TASK TO CARRY OUT |
Throughout the listing below, show every line in which "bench" occurs.

EXERCISE INPUTS |
★ ★ ★ ★

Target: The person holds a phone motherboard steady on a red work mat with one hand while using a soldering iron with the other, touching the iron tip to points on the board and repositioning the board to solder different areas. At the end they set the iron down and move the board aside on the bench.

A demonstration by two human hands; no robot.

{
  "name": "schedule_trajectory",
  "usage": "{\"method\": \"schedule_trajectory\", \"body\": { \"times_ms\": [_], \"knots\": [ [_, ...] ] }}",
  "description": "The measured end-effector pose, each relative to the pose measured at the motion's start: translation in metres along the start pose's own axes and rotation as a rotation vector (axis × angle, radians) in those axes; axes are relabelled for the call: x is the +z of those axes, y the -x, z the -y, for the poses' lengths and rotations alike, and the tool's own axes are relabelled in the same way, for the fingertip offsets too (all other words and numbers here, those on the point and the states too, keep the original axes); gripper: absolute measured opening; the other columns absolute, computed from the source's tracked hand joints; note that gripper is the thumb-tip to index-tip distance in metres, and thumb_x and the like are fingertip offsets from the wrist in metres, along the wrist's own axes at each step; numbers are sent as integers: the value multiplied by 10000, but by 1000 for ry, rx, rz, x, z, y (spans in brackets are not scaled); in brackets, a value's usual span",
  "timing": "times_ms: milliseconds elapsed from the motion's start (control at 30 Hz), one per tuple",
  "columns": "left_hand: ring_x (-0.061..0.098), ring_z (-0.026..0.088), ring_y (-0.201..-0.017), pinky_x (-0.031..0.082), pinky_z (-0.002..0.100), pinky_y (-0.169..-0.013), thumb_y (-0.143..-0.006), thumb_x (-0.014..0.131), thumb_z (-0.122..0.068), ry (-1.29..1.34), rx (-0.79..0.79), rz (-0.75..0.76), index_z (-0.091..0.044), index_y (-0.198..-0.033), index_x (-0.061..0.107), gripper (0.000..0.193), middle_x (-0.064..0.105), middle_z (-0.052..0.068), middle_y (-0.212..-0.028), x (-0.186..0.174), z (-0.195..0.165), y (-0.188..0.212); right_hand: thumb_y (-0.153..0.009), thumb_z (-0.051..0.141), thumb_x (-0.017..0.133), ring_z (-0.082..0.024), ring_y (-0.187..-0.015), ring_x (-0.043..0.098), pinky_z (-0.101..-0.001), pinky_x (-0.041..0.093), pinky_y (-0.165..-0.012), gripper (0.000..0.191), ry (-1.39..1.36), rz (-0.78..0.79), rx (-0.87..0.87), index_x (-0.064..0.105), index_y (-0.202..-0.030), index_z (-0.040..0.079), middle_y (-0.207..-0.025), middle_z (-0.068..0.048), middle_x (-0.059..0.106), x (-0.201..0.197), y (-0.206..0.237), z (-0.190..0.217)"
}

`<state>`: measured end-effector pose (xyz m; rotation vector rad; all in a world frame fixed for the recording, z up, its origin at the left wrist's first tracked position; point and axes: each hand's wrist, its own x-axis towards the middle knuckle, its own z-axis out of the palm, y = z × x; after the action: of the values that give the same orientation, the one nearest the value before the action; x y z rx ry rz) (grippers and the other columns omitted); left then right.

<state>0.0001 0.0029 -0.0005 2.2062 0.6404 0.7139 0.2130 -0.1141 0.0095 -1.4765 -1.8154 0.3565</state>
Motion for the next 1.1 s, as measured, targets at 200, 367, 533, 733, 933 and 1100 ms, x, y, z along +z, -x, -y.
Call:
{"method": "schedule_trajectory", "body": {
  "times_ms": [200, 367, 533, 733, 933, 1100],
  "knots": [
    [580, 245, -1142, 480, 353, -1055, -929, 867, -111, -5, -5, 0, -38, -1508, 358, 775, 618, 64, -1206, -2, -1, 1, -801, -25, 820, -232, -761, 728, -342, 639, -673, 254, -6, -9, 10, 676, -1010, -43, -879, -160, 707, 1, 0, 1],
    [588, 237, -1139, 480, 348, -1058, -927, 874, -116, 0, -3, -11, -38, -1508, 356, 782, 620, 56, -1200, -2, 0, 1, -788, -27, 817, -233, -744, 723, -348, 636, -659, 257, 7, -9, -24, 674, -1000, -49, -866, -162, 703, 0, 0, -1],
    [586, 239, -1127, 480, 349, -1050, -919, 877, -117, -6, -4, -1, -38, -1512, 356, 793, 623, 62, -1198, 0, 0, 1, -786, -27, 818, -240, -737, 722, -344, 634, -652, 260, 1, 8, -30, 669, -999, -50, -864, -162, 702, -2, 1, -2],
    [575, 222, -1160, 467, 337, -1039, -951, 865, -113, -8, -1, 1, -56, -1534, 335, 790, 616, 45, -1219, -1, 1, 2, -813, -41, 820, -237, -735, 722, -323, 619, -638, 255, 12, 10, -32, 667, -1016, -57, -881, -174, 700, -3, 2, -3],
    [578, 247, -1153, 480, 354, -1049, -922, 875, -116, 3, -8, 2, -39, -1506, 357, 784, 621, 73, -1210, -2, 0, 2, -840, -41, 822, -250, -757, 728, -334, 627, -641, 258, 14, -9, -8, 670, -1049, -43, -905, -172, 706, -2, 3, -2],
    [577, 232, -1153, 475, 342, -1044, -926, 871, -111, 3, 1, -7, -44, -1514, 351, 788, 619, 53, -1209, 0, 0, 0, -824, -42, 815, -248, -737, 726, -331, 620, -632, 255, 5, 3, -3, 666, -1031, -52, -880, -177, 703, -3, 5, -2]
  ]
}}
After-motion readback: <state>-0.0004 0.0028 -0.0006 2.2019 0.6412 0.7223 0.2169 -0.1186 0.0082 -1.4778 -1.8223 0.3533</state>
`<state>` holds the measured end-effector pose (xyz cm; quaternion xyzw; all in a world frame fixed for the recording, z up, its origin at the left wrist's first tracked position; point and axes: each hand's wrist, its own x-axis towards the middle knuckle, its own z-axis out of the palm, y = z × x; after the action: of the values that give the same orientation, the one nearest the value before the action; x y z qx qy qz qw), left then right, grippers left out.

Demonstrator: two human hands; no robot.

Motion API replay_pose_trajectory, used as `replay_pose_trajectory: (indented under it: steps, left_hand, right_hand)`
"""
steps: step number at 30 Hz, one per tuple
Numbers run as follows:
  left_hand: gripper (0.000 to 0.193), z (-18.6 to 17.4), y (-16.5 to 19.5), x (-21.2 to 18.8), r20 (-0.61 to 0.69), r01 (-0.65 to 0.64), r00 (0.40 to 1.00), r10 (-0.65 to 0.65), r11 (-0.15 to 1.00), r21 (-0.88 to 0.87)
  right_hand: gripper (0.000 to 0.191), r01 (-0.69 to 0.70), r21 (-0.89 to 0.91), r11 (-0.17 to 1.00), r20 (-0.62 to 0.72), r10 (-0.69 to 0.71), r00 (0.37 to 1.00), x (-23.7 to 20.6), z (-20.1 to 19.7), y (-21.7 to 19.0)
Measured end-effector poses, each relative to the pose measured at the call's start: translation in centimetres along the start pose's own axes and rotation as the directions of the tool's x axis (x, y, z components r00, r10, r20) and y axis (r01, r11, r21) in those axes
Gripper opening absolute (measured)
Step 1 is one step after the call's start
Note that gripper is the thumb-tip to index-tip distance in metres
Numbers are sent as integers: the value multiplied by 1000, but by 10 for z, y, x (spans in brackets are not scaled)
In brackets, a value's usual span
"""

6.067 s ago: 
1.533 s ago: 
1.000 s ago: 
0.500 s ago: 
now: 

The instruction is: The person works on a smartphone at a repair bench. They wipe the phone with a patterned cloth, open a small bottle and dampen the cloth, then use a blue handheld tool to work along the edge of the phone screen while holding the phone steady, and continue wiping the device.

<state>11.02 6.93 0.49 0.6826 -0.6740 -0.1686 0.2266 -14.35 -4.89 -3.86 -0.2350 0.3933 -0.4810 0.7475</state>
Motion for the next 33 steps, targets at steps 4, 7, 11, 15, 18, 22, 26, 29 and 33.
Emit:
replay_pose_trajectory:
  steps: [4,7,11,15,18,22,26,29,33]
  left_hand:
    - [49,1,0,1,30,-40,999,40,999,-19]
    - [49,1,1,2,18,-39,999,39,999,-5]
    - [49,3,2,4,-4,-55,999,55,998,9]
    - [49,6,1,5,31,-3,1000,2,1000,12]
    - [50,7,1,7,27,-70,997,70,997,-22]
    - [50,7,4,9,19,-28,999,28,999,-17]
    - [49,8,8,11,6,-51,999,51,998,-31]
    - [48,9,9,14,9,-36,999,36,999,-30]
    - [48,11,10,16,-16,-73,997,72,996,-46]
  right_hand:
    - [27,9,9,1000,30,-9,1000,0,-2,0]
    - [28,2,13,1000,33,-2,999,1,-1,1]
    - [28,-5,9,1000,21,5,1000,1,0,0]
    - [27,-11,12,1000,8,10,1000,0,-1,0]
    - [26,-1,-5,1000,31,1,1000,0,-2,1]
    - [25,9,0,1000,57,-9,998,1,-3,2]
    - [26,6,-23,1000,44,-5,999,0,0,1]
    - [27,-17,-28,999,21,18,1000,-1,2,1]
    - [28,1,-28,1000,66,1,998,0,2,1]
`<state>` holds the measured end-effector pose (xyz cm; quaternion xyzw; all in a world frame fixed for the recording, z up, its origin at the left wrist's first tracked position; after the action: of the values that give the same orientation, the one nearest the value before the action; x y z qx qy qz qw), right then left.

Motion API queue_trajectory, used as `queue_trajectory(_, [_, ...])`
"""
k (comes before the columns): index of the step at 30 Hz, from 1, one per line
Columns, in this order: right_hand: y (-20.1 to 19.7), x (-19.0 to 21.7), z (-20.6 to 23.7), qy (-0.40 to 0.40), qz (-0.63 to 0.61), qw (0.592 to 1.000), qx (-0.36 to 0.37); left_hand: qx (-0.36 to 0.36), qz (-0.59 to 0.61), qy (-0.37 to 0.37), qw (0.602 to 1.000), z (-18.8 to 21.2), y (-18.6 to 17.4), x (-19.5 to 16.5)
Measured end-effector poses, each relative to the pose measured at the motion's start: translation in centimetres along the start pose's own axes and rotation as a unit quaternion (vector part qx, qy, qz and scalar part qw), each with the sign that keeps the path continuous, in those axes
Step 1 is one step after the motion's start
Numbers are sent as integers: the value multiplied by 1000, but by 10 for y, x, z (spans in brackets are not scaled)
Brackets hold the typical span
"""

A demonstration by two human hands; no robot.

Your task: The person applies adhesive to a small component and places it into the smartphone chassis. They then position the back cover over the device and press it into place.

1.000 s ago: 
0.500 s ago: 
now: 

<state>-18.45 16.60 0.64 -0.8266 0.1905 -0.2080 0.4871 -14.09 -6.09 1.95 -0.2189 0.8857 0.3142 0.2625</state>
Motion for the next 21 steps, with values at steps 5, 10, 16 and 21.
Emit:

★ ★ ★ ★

COMPLETED TASK |
Target: The person holds a phone motherboard steady on a red work mat with one hand while using a soldering iron with the other, touching the iron tip to points on the board and repositioning the board to solder different areas. At the end they set the iron down and move the board aside on the bench.
The instruction is: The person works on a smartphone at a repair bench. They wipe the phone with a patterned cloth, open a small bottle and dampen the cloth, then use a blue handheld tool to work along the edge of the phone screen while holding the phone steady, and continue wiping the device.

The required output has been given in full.